If the consultants behind HealthCare.gov had read this book...

Started by Darren Dirt, January 24, 2014, 10:01:41 AM

Previous topic - Next topic

Darren Dirt

...then maybe Jon Stewart and others would not have had as much comedic material a few months ago.


http://www.hyperink.com/Effective-Programming-More-Than-Writing-Code-b1559

Quote

Effective Programming: More Than Writing Code by Jeff Atwood (the "Coding Horror" blog guy!)

What's in the book?

Your one-stop shop for all things programming.

-The Art of Getting @%&# Done
-The Principles of Good Programming
-Hiring Programmers the Right Way
-Getting Your Team To Work Together
-Your Batcave: Effective Workspaces for Programmers
-Designing With the User in Mind
-Security Basics: Protecting Your Users' Data
-Testing Your Code, So It Doesn't Suck More Than It Has To

-Building, Managing and Benefiting From a Community
-Marketing Weasels and How Not to Be One
-Keeping Your Priorities Straight
_____________________

Strive for progress. Not perfection.
_____________________

Mr. Analog

The problem isn't the code, it's the corporate culture endemic to most of the large consulting firms.

It works against their best interest to deliver on time, under budget or even something functional. There is no endgame plan, just install the money treadmill and keep it lurching along for as long as possible. Layers upon layers of machinery ensure the pressure is directed at the bottom where poor concepts and bad ideas are already diluted and polluted and then finally realized by tired, overworked minions...

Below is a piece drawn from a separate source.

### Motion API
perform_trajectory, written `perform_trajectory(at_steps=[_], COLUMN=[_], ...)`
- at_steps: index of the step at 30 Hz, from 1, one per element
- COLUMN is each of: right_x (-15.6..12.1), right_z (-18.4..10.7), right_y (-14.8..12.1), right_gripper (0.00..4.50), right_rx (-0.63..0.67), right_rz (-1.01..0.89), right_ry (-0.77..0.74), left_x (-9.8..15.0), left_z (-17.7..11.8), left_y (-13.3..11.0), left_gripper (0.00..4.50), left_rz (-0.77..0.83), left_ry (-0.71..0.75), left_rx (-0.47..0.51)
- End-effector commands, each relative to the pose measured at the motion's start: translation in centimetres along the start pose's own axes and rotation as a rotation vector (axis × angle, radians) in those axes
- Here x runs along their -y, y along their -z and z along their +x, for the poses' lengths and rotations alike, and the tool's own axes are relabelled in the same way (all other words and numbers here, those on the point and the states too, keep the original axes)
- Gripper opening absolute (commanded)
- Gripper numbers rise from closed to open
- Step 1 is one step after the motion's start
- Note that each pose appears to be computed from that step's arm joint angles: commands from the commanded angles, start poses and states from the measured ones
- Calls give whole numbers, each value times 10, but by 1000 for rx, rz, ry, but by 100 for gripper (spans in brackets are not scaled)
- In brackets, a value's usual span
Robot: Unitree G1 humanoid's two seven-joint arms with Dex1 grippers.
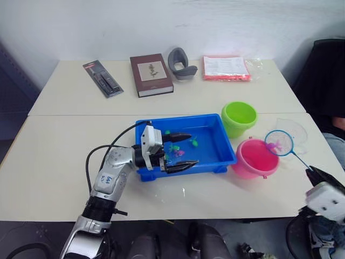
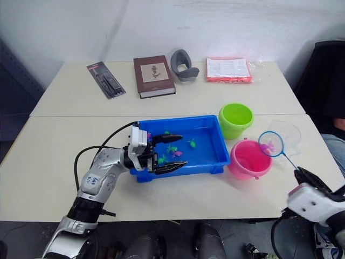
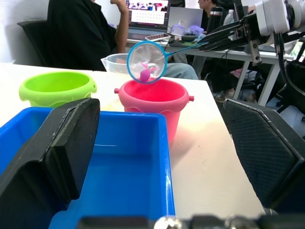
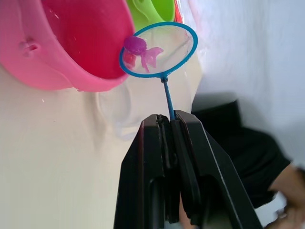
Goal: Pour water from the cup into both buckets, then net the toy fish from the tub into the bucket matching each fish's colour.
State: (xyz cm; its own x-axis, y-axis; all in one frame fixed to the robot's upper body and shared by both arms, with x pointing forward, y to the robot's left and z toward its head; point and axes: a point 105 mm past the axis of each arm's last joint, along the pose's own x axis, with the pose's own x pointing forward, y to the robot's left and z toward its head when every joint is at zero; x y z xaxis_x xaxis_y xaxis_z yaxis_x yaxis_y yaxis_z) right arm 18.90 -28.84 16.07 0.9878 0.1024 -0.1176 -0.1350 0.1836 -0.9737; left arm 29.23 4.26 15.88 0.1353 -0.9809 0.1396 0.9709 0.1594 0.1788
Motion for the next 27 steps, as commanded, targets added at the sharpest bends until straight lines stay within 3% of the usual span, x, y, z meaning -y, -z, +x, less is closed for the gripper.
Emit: perform_trajectory(at_steps=[1, 8, 11, 13, 15, 18, 23, 27], right_x=[7, 3, 20, 27, 34, 29, 16, 10], right_z=[1, -5, -1, 5, 11, 27, 54, 84], right_y=[-9, -8, -24, -46, -67, -96, -122, -122], right_gripper=[0, 0, 0, 0, 0, 0, 0, 0], right_rx=[42, 57, 139, 266, 370, 451, 445, 396], right_rz=[-193, -212, 38, 307, 499, 711, 723, 590], right_ry=[57, 81, 146, 123, 72, -149, -436, -489], left_x=[3, 0, -4, -9, -14, -24, -36, -34], left_z=[5, 7, 0, -12, -24, -53, -98, -122], left_y=[-11, -17, -19, -18, -17, -13, -11, -9], left_gripper=[448, 448, 448, 448, 448, 448, 448, 448], left_rz=[26, 66, 77, 85, 92, 107, 130, 128], left_ry=[38, 48, 39, 16, -3, -47, -148, -194], left_rx=[21, 27, 23, 7, -15, -81, -184, -247])
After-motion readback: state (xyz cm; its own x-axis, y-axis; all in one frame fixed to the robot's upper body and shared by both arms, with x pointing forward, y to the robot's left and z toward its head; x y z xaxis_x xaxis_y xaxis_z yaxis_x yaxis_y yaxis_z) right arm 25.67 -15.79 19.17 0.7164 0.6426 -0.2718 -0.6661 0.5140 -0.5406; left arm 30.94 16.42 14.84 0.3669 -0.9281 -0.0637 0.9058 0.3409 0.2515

This is bad enough in any industry but in US Healthcare, which is already a decades old mess and smothered by politics, how could it ever succeed?
By Grabthar's Hammer

Tom

They are also fighting with many different insurance company backend integrations. None of which are similar. They are trying to merge many disparate databases into one coherent system. I can't imagine that would ever go all that well.
<Zapata Prime> I smell Stanley... And he smells good!!!

Darren Dirt

Quote from: Tom on January 24, 2014, 10:46:09 AM
They are also fighting with many different insurance company backend integrations. None of which are similar. They are trying to merge many disparate databases into one coherent system. I can't imagine that would ever go all that well.

True, but AFAIK *most* of the issues in the initial rollout of healthcare.gov had nothing to do with integration of complex backend data, they were almost entirely problems logging on or other basic navigational functionality that you would expect to work even in some local yokel mom-and-pop shop website, let alone something huge like this. Hence the surprise/mockery when it imploded at its release.
_____________________

Strive for progress. Not perfection.
_____________________

Mr. Analog

Again, this is where the upside down pyramid structure large consulting places have that cause problems like this because no one person sees the big picture, you have a bunch of people who all see different big pictures.

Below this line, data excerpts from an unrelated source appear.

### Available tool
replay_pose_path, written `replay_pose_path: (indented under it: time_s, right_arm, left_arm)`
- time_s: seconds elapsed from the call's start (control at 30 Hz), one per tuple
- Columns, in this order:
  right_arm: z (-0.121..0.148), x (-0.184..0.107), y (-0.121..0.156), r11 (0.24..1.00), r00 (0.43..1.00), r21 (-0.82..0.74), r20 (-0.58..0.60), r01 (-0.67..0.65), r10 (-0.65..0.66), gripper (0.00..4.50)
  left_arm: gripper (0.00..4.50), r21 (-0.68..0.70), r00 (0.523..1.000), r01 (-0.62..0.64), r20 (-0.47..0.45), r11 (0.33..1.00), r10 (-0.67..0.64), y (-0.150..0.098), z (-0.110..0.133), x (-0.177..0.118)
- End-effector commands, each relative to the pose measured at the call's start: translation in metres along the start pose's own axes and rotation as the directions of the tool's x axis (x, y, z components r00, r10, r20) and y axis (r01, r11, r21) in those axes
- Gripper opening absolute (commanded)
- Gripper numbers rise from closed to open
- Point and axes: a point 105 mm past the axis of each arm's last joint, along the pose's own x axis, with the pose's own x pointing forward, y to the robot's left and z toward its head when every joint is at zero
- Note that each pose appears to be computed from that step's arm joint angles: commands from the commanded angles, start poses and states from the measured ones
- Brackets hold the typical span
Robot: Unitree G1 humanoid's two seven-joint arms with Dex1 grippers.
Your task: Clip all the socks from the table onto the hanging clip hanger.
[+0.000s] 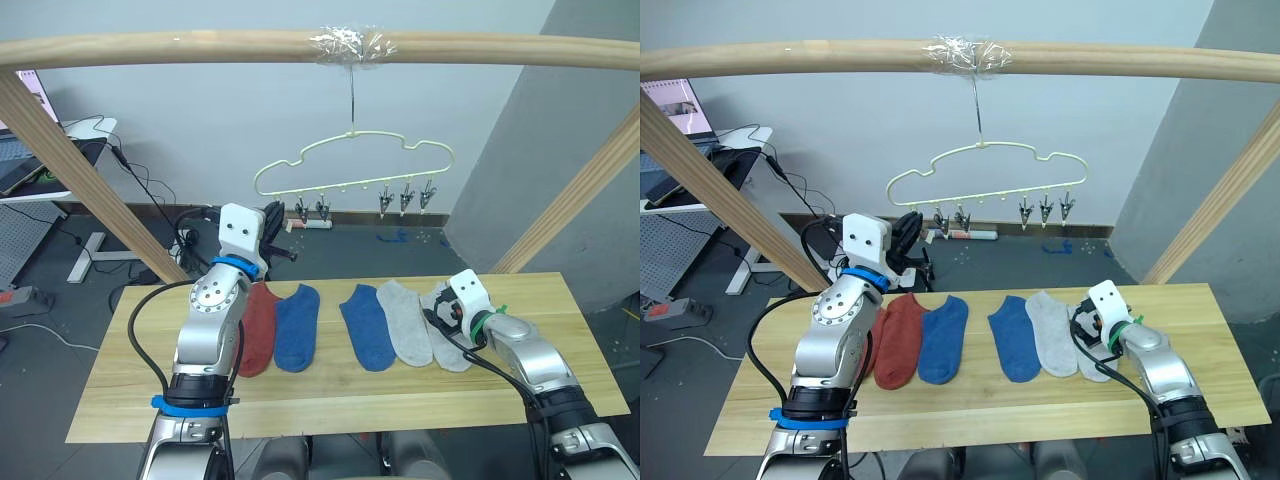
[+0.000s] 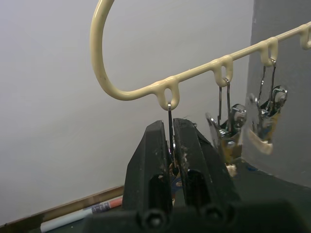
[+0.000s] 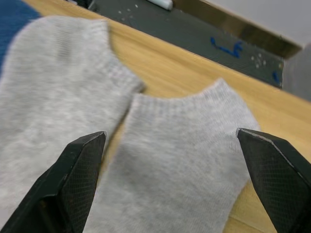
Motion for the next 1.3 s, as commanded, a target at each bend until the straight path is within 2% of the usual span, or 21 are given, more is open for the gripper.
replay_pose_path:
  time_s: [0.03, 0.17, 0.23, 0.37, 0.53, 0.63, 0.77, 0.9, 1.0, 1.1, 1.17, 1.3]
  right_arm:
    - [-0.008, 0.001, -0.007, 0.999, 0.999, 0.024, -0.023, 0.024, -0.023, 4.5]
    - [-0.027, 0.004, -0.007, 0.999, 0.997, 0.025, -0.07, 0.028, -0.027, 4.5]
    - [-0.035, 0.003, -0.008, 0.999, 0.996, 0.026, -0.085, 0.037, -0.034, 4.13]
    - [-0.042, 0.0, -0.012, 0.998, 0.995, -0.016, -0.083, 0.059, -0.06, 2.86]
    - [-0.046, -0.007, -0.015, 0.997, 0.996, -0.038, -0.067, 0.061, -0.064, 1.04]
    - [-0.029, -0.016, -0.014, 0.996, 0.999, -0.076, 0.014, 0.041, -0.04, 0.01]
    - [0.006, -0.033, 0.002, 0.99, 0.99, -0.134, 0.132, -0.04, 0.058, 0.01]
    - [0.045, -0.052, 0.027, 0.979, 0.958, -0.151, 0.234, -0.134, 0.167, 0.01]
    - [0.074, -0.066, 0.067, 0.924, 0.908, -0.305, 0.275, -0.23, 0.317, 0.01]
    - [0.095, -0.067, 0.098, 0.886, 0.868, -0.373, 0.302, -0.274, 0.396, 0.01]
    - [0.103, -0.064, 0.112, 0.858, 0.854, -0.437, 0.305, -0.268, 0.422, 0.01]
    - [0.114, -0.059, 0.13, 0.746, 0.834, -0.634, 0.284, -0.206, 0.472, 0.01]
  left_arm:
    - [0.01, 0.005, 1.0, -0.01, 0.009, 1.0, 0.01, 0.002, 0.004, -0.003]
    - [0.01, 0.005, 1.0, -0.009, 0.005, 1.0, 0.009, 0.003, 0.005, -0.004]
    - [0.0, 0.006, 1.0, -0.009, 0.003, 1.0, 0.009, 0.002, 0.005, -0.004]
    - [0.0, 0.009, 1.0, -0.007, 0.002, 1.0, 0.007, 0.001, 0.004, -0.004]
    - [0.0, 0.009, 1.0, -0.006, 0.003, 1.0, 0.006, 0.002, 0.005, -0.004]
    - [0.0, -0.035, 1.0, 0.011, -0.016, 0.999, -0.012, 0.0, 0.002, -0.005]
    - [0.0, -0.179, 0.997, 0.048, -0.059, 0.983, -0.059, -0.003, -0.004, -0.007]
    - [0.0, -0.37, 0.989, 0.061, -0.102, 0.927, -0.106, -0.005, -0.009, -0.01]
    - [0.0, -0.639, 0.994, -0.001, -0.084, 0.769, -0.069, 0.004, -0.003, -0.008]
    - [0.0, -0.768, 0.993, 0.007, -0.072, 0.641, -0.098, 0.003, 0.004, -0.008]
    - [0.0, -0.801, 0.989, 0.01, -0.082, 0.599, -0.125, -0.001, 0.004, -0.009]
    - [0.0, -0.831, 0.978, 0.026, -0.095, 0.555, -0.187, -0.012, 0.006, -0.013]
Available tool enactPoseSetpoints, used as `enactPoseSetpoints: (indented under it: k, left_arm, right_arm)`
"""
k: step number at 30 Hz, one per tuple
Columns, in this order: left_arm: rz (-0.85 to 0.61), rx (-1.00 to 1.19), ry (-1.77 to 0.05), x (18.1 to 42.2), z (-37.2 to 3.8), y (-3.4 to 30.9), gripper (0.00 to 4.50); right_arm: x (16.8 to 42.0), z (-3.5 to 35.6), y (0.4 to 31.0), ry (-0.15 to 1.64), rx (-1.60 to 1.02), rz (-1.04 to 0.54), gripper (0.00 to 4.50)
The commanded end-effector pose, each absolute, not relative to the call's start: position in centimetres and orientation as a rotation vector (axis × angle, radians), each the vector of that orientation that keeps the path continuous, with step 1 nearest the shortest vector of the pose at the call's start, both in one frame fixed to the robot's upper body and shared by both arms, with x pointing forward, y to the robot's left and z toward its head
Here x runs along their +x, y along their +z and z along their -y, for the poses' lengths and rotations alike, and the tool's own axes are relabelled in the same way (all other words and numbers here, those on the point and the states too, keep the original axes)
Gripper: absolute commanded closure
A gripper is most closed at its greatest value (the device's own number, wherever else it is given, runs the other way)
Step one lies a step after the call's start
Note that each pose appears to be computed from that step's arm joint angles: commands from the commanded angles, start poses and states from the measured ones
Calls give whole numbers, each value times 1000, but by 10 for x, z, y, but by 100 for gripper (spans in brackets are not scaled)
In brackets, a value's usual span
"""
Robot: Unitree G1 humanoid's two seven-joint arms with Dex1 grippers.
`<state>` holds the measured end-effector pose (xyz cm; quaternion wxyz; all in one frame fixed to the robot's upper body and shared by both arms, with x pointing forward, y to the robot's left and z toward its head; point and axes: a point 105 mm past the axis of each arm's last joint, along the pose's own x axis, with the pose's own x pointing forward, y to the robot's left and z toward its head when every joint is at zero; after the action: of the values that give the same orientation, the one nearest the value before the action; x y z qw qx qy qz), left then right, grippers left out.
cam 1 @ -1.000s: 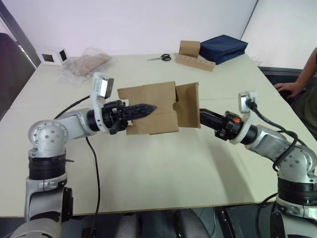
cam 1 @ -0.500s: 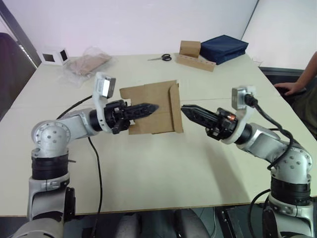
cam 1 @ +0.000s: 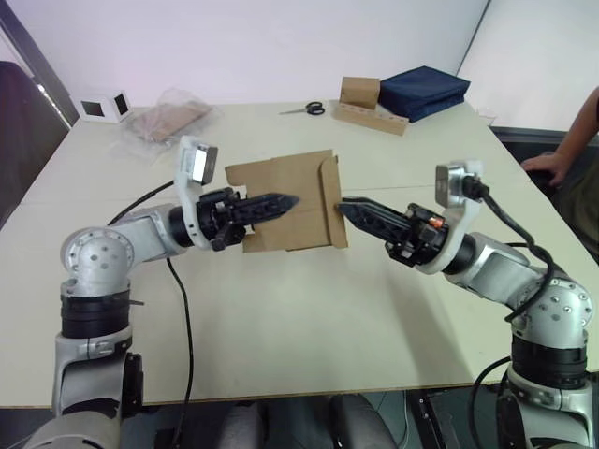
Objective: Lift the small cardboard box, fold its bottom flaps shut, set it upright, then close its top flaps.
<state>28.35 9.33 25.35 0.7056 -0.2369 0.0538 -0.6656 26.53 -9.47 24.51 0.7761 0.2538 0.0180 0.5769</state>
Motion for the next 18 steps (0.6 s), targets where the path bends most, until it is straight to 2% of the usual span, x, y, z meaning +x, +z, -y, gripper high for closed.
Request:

I've been at the "fix it" butt-end of large projects like this in the past, the worst of which at one point had FIVE architects. The "too many chefs in the kitchen" analogy couldn't be more apt in projects like these, multiple architects, multiple business analysts... there was a virtual army of developers behind something that a team of two (maybe three) could have done competently. Competing visions of how things should work whether they are right or wrong collide and create a mess, the more complex the system is coupled with more visions of how it should work ends in design anarchy.

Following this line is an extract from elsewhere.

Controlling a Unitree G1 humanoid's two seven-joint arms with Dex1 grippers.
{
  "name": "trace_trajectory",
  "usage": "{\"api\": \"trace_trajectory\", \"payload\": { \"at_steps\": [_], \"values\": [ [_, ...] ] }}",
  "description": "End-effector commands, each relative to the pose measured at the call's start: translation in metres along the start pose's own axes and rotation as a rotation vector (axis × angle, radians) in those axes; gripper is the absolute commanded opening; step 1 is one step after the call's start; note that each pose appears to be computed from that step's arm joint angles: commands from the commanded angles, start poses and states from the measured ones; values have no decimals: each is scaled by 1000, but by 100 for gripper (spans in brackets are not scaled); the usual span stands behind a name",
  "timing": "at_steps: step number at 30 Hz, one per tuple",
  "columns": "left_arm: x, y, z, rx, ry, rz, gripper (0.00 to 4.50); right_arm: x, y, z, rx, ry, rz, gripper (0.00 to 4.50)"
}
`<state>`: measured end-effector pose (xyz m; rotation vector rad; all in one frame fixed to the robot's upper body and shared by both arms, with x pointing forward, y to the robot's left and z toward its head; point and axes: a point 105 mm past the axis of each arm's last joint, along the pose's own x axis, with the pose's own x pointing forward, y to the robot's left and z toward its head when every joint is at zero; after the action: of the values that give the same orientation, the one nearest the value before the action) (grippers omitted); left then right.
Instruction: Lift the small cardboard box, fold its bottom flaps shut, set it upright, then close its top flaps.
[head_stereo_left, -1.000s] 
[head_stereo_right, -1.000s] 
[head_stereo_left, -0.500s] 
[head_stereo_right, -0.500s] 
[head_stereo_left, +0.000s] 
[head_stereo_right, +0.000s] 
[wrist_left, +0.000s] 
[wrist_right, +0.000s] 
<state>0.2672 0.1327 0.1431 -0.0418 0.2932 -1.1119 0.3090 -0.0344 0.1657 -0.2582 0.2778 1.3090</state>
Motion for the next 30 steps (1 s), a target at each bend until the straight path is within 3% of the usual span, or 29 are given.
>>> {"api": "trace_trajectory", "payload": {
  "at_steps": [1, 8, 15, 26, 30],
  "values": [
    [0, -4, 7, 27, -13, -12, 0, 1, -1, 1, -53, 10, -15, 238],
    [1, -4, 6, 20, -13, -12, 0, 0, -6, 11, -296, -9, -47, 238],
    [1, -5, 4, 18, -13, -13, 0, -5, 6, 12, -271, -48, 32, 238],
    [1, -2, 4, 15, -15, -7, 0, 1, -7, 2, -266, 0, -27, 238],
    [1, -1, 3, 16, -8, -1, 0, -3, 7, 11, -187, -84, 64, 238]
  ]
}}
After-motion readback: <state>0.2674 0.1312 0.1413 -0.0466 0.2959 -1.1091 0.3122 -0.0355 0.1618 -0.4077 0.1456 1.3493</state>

Don't get me wrong, I've seen projects done badly by smaller, tighter teams, but at least the problems were consistent and easy to root out or refactor, when you have a symphony of errors all spackled together ... well, "wholesale re-write" starts to enter peoples' brains.

The key thing I've come to learn is that the more complex a system is the more important it is to have a single vision of how it should work, and that everyone working on that project needs to have a clear understanding of that vision. Unfortunately this isn't how companies like CGI do things, in fact I haven't seen many large projects in the last decade do this well.

It's sad in a way, consultants have really amazing tools to build truly outstanding software these days but they are hamstrung by a lack of competent planning, management and coordination.
By Grabthar's Hammer

Tom

Yeah... I totally agree with you Mr. A.

Quote from: Darren Dirt on January 24, 2014, 12:26:25 PM
Quote from: Tom on January 24, 2014, 10:46:09 AM
They are also fighting with many different insurance company backend integrations. None of which are similar. They are trying to merge many disparate databases into one coherent system. I can't imagine that would ever go all that well.

True, but AFAIK *most* of the issues in the initial rollout of healthcare.gov had nothing to do with integration of complex backend data, they were almost entirely problems logging on or other basic navigational functionality that you would expect to work even in some local yokel mom-and-pop shop website, let alone something huge like this. Hence the surprise/mockery when it imploded at its release.

I think some of it is related. It's like some of the site was attached directly to the backends and whatnot. like imagine a user admin page that fetches the entire list of users to display every load. And eventually this site has millions of users.... That kind of stupidity. But instead of a mysql or oracle database, its some third party legacy custom rolled mainframe software done in fortran, and you have to communicate to it over some dialup or ftp link (yes, I said ftp).
<Zapata Prime> I smell Stanley... And he smells good!!!